Search code examples
pythonpython-asyncio

Is there a way to access the original task passed to asyncio.as_completed?


I'm trying to pull tasks from an asyncio queue and call a given error handler if an exception occurred. Queued items are given as dictionaries (enqueued by enqueue_task) which contain the task, a possible error handler, and any args/kwargs the error handler may require. Since I'd like to handle any errors as the tasks complete, I map each task to the dequeued dictionary and attempt to access it if an exception occurs.
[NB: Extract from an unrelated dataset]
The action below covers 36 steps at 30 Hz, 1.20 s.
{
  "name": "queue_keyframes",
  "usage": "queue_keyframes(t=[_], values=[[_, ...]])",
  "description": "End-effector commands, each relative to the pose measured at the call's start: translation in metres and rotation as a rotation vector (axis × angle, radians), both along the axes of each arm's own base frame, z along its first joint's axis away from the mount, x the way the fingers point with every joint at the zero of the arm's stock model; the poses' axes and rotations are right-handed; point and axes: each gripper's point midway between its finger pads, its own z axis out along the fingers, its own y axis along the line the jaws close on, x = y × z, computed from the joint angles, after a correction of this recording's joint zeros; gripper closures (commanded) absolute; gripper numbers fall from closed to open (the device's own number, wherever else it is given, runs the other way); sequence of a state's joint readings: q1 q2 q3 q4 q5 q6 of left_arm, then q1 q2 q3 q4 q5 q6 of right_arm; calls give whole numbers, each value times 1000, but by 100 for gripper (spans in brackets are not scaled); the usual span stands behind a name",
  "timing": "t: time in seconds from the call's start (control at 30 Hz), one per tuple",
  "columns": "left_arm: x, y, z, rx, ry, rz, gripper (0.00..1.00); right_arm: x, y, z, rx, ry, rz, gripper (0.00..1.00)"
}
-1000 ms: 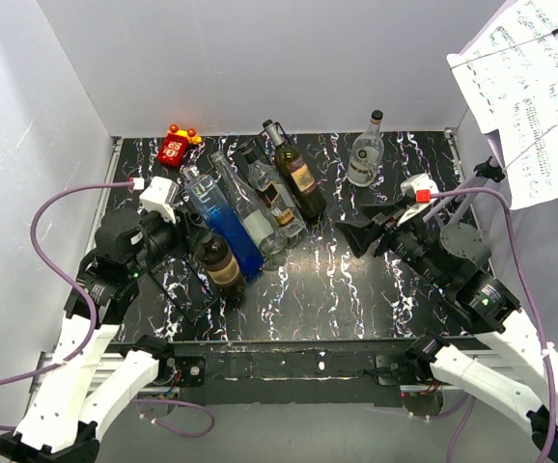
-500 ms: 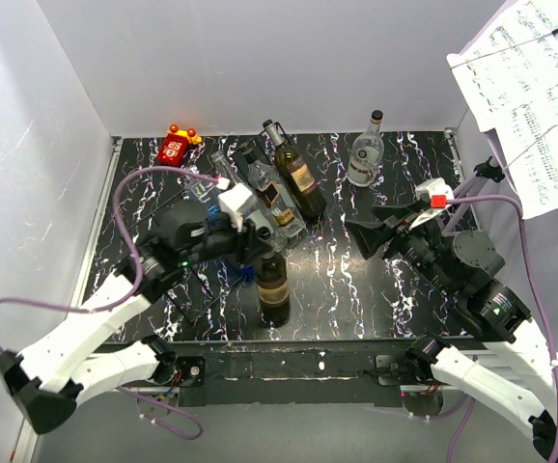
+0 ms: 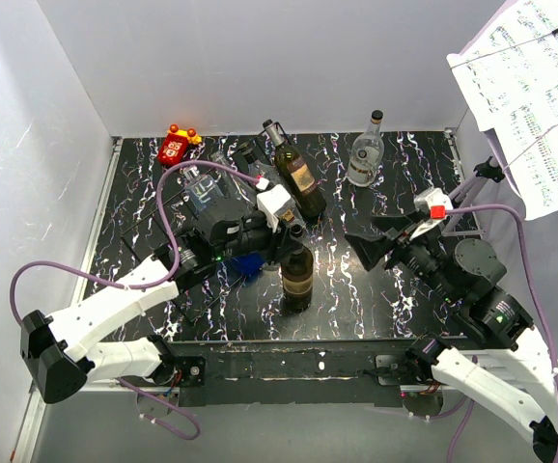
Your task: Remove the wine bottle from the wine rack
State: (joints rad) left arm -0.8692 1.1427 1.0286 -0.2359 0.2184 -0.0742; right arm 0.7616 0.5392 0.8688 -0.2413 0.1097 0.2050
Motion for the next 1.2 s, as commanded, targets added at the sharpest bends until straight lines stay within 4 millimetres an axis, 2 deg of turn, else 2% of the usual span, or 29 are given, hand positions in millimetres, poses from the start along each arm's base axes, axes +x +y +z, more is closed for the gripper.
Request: queue_keyframes(t=[0.0, 0.03, 0.07, 0.13, 0.27, 0.37, 0.43, 0.53, 0.63, 0.73, 0.77, 0.97, 1.17], values=[[-3, -6, 52, -136, -110, -24, 97, -25, 29, 7, 4, -37, 221, 22], [-5, -6, 50, -136, -105, -28, 88, -31, 37, 4, 0, -32, 276, 23], [-6, -6, 47, -134, -96, -32, 82, -35, 42, 0, -2, -21, 315, 22], [-8, -5, 44, -133, -88, -37, 75, -37, 52, -8, -12, 4, 365, 22], [-13, -5, 41, -136, -78, -44, 61, -36, 57, -14, -10, 26, 381, 22], [-14, -2, 44, -148, -77, -39, 51, -37, 59, -15, -6, 27, 391, 22], [-16, -1, 47, -160, -77, -36, 40, -37, 62, -19, -12, 36, 407, 22], [-17, 2, 52, -175, -76, -28, 31, -35, 68, -26, -17, 65, 423, 22], [-14, 7, 58, -192, -68, 18, 20, -34, 75, -28, -7, 89, 441, 23], [3, 24, 69, -212, -62, 172, 10, -33, 81, -30, 7, 102, 460, 23], [12, 34, 71, -203, -52, 250, 3, -32, 83, -30, 11, 105, 464, 23], [36, 78, 75, -148, -13, 547, 2, -29, 100, -29, 24, 119, 493, 24], [44, 131, 74, -47, -121, 736, 2, -19, 117, -36, 9, 144, 467, 27]])
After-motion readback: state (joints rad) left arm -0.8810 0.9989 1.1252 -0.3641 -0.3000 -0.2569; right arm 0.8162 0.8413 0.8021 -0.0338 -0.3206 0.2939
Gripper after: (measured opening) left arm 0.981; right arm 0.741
async def _check_tasks(self):
    try:
        while self._check_tasks_task or not self._check_task_queue.empty():
            tasks = []
            details = {}
            try:
                while len(tasks) < self._CHECK_TASKS_MAX_COUNT:
                    detail = self._check_task_queue.get_nowait()
                    task = detail['task']
                    tasks.append(task)
                    details[task] = detail
            except asyncio.QueueEmpty:
                pass

            if tasks:
                for task in asyncio.as_completed(tasks):
                    try:
                        await task
                    except Exception as e:
                        logger.exception('')
                        detail = details[task]
                        error_handler = detail.get('error_handler')
                        error_handler_args = detail.get('error_handler_args', [])
                        error_handler_kwargs = detail.get('error_handler_kwargs', {})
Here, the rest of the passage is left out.